| DEMANDE DE MISE AU POINT DE ME YAMEOGO
A JEUNE AFRIQUE SUITE A L’ENTRETIEN DE MARWANE BEN YAHMED AVEC BLAISE COMPAORE DANS LEQUEL IL AVAIT ETE CITE
UNION NATIONALE POUR LA DEMOCRATIE Ouagadougou, le 12 Octobre 2007
ET LE DEVELOPPEMENT (UNDD)
Tél : (226) 50 33 12 18 / 50 31 15 15
Site : www.undd.org
Mail : unddnew@yahoo.fr
Monsieur le Directeur Général
de Jeune Afrique
PARIS (France)
Fax 00 33 1 40 94 22 32
NR : 113/PDT/07
OBJET : Mise au point
Monsieur le Directeur Général,
Dans l’ édition n° 2439 du 7 au 13 Octobre 2007 de votre organe, Mr Marwane Ben Yahmed a posé la question suivante à Blaise Compaoré : « L’opposition burkinabé semble affaiblie, presque absente. Ki-Zerbo n’est plus, Herman Yaméogo ou Gilbert Ouédraogo vont et viennent au hasard des gouvernements et sont difficiles à classer. On a l’impression que ce sont désormais les syndicats qui jouent ce rôle… ».
Cette question nécessite la mise au point suivante.
J’ai personnellement participé à des gouvernements (je le précise, d’union nationale, d’ouverture) entre 1992 et 1997. Dans le cadre de la mise en œuvre des réformes politiques et institutionnelles consécutive aux évènements tragiques de Sapouy que vous connaissez bien, l’ADF-RDA que je présidais alors a désigné en dehors de moi (sur la base d’un protocole d’accord Gouvernement/Opposition) trois représentants au gouvernement dit protocolaire (de 2000 à 2002). Cela fait donc plus de 10 ans, autrement dit un bail, que je ne suis plus dans un gouvernement d’ouverture. Et l’UNDD que je préside maintenant depuis 2003, lutte sans aucune équivoque possible contre la démocratie en trompe-l’œil qui s’édifie au Burkina Faso. La question de savoir si je suis classé à la mouvance présidentielle ou à l’opposition est, vous le comprendrez, tout à fait incongrue pour l’immense majorité des Burkinabé, suffisamment édifiés sur ce qu’il m’en coûte de me réclamer d’une Opposition authentique.
L’énoncé donc de cette question, dont Blaise Compaoré en a laissé en toute connaissance de cause, je présume, l’entière responsabilité à Mr Marwane Ben Yahmed, véhicule auprès de vos lecteurs (dont je suis) une image qui ne saurait m’être appliquée à un moment où justement je lutte contre les infidélités graves portées aux droits de l’opposition et du suffrage par le pouvoir en m’inscrivant par des actes concrets, dans une résistance pour en appeler à la refondation de la démocratie.
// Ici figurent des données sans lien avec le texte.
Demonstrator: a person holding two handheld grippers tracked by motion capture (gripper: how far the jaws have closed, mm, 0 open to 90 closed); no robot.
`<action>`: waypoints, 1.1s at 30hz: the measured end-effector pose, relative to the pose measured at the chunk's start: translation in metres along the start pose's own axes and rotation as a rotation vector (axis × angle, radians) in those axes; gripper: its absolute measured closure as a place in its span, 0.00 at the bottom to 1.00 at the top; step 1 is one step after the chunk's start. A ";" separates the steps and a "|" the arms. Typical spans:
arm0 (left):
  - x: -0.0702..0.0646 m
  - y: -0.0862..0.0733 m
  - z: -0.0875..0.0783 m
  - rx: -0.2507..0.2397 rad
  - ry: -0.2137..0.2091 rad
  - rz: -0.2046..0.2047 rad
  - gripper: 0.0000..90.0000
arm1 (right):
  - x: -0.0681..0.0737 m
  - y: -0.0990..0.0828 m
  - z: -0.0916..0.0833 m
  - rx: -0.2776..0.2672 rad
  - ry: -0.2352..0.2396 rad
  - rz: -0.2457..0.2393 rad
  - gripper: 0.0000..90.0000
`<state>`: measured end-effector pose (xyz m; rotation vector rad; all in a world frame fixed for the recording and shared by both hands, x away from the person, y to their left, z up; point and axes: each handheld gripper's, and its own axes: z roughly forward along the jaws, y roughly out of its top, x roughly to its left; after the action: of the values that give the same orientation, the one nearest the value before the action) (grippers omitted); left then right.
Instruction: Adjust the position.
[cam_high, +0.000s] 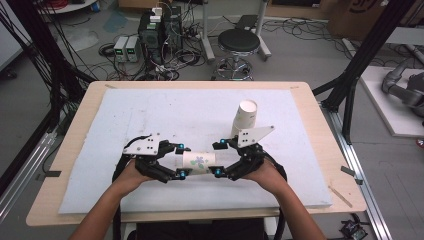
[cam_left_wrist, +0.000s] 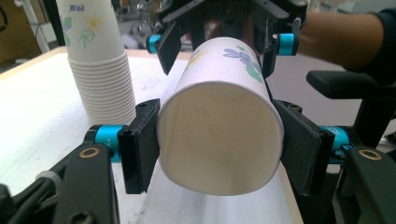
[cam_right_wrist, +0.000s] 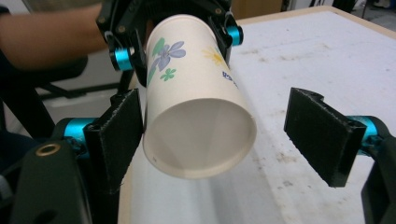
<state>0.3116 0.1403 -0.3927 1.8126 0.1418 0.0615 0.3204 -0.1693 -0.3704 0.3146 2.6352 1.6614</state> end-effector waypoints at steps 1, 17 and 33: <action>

Cela m’interdit, comme il est écrit, d’aller et venir au hasard des gouvernements.
Pour la gouverne de Jeune Afrique, j’envoie ce jour par la poste, le film documentaire de l’UNDD intitulé « L’UNDD, ce symbole de résistance que l’on veut liquider », film que nous avons réalisé au sortir de l’élection « guillotine » de mai 2007, et à bon escient remis le 12 septembre dernier à Mr Jean-Baptiste Marot, journaliste de votre organe de passage à Ouagadougou, auquel j’ai par ailleurs amplement expliqué la nature du combat d’avant-garde que nous menons contre la démocratie cornaquée qu’on nous sert au Burkina Faso.
Je vous serai obligé de faire connaître cette mise au point à votre lectorat pour m’en rendre justice.
Vous en remerciant par avance,
Je vous prie d’agréer, Monsieur le Directeur Général, l’expression de ma considération distinguée.